Ledrew agrees there are many reasons to turnoff into Cormack, 25 kilometres from Gros Morne National Park’s entrance, and an hour’s drive from Corner Brook.  

Among them is Sir Richard Squires Memorial Provincial Park, “Big Falls,” as locals call it, which offers camping, and a spectacular salmon show. Over 30,000 Atlantic salmon migrate to their spawning grounds on the mighty Humber River, and in July and early August, visitors can watch salmon, returning to their home, jump off the massive falls.  

The park makes for a particularly lovely evening drive to watch the sunset, says Roseann Brake, owner of family-run Rocky Brook Acres suites and holiday homes, who grew up in Cormack, the daughter of one of the original veterans. 

Coming to Cormack, “gets you in a different place, a different mindset,” she says. Biking the back roads is one of her favourite activities, she says, with some 26 kilometres of intertwined, little travelled, mostly-dirt roads found off the one main road that runs through Cormack.  

Town history is proudly on display in interpretive panels at both the Heritage Centre at Cormack Community Centre and at the local dog and day park.  

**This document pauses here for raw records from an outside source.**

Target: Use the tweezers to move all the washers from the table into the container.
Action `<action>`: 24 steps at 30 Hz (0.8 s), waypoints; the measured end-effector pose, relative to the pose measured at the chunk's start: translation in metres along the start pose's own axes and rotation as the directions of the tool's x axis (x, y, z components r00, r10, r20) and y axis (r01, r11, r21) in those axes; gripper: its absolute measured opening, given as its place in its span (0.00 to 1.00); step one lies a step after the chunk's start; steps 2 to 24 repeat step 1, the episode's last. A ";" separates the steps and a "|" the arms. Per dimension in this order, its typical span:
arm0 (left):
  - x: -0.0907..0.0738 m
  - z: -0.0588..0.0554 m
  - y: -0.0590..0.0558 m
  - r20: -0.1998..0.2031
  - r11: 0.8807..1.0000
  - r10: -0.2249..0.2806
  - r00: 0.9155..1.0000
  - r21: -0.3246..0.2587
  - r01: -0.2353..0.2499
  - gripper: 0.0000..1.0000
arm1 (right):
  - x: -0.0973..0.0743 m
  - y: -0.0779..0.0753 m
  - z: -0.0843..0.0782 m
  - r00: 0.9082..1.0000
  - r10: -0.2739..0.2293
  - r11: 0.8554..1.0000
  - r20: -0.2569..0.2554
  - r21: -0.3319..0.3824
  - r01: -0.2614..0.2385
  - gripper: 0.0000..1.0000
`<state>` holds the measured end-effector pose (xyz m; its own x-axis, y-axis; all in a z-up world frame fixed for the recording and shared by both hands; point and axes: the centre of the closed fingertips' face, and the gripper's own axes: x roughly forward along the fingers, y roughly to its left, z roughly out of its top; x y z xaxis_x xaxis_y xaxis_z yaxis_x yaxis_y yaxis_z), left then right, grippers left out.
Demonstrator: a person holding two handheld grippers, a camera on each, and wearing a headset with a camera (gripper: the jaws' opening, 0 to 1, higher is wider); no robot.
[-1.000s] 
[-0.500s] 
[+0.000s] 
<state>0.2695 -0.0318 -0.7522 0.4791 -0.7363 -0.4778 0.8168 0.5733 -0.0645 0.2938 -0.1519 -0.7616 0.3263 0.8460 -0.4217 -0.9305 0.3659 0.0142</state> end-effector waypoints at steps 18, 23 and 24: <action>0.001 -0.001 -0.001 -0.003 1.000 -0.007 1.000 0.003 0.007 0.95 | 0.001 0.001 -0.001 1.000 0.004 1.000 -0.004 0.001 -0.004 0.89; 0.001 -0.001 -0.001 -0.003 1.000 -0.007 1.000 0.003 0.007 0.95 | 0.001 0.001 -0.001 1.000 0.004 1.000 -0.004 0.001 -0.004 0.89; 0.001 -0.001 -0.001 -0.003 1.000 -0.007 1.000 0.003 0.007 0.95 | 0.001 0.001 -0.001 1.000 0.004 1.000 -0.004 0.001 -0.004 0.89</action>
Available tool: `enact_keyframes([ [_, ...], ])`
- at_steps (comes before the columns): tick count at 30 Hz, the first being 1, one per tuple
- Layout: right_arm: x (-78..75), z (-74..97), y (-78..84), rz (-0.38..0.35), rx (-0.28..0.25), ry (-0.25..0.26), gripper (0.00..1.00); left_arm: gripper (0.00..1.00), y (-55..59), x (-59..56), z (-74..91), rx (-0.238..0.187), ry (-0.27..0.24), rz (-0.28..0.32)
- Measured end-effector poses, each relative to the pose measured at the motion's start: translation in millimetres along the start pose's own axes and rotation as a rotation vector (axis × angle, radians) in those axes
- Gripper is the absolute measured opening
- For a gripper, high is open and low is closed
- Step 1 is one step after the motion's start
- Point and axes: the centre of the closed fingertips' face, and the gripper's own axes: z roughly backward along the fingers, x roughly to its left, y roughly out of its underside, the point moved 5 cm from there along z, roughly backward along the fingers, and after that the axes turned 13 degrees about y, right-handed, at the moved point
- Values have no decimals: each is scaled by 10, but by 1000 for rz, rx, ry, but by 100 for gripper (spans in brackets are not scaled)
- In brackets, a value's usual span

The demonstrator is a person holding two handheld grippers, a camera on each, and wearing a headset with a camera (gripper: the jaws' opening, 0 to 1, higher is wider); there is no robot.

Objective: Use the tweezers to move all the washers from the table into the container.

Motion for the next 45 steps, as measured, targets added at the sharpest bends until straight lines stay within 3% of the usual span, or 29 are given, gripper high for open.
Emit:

Cormack Bee Company is a must-stop for a tour and gift shop browse, as is visiting shops like Sea Salt and Twig, and lapping up fresh cream, cheese, butter, and meat from local operators.  

Veterans and war brides 

Ledrew says many people who visit are interested in, and find connections, to the veterans and their brides. “It just gives you a different side of Newfoundland. The history is so recent,” she says. “You’ll learn how the rough, rugged and harsh conditions have shaped the people of Newfoundland. Our story is in our grandparents’ memory. The community is trying to tell the story and why this place matters, to share the history.”  

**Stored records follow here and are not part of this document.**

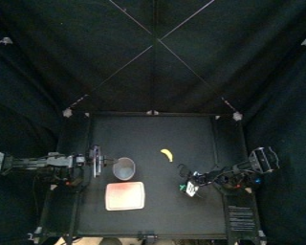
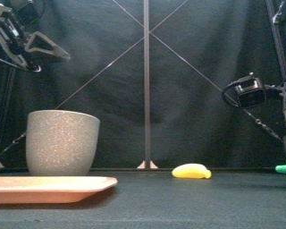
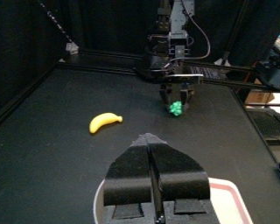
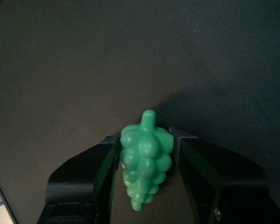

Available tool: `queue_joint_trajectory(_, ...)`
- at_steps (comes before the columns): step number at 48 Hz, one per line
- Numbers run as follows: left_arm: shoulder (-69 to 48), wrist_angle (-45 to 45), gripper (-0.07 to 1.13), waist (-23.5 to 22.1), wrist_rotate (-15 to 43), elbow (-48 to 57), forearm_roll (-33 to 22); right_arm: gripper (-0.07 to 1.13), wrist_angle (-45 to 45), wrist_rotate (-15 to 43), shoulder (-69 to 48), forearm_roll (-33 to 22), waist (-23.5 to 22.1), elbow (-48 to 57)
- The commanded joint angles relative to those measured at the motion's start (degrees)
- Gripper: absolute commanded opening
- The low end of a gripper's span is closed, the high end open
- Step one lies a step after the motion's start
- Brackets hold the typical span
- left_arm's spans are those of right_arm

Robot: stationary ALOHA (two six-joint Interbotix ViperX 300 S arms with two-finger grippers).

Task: Pick the green grapes then place it in the grey bowl
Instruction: Place green grapes in the grey bowl

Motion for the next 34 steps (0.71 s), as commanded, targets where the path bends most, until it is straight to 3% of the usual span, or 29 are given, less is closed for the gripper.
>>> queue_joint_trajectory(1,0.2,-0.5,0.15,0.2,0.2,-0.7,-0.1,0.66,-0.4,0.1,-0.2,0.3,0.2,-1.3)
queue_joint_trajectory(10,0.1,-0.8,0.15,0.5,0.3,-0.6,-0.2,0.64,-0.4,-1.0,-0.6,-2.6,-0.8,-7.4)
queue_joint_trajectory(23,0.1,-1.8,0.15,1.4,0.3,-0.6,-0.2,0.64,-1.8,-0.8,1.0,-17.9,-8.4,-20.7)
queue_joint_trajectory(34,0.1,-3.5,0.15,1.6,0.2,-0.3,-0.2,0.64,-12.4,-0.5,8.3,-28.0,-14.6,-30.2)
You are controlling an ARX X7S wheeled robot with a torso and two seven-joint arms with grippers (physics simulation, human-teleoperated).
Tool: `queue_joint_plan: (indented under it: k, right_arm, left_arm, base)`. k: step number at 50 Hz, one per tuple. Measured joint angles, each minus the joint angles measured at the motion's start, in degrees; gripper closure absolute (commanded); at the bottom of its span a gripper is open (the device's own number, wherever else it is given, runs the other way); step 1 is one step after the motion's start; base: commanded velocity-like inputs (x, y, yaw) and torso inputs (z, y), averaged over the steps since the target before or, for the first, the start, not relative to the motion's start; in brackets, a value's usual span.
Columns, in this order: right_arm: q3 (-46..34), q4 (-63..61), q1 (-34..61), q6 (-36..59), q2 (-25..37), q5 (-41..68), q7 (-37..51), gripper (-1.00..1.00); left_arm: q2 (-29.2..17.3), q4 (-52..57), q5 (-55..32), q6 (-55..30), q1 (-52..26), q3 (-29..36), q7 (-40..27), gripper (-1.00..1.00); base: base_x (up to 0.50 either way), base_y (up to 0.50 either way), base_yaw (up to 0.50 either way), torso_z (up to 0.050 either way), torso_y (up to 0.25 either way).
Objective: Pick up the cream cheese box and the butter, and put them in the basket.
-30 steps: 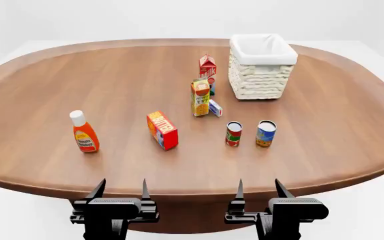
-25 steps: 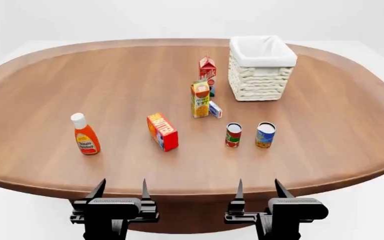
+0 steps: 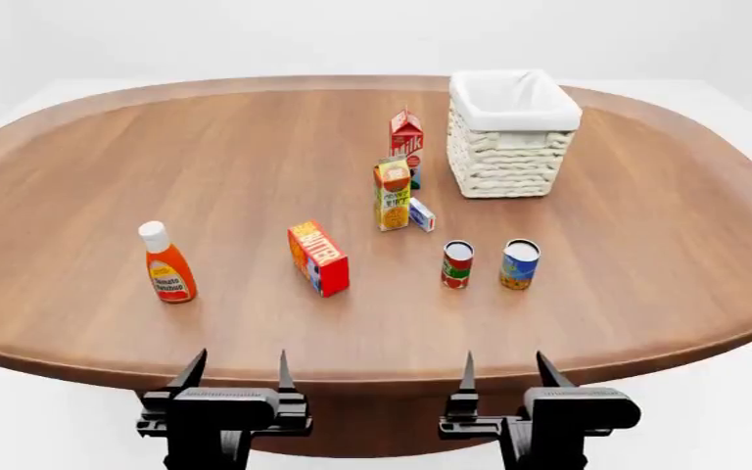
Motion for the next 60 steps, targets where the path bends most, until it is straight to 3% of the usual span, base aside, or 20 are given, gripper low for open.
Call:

She says her mother, who grew up here, always talked about Cormack. “There’s a sense of community. It’s belonging. I belong here.” 

Brake likes to joke life got brighter in 1966, the year the town received electricity, and the year she was born. Growing up, she never thought anything of hearing dialects from Wales, England, or Scotland, but as she got older, she became interested in the history.  

Settlers had it rough, she says, receiving a house, a few basic implements, a barn, and just two usable hectares — the rest they had to clear. “It sounded like a dream, but it was anything but.” From the outset, there were challenges, from trying to grow crops on rocky ground and in Newfoundland’s moody climate, to that lack of electricity until the mid-60s, and many left. Those who stayed learned to carve out a life for themselves.  

After working away, Brake moved back in 2010, buying the family business and rebranding it as Rocky Brook Acres. She added war bride suites, and storyboards telling their personal stories. 

“I love our history, how hard people had to work to carve out a living,” she says. “Many did stay and did create this community for their sons, daughters, and grandchildren. We have something special and unique to offer.”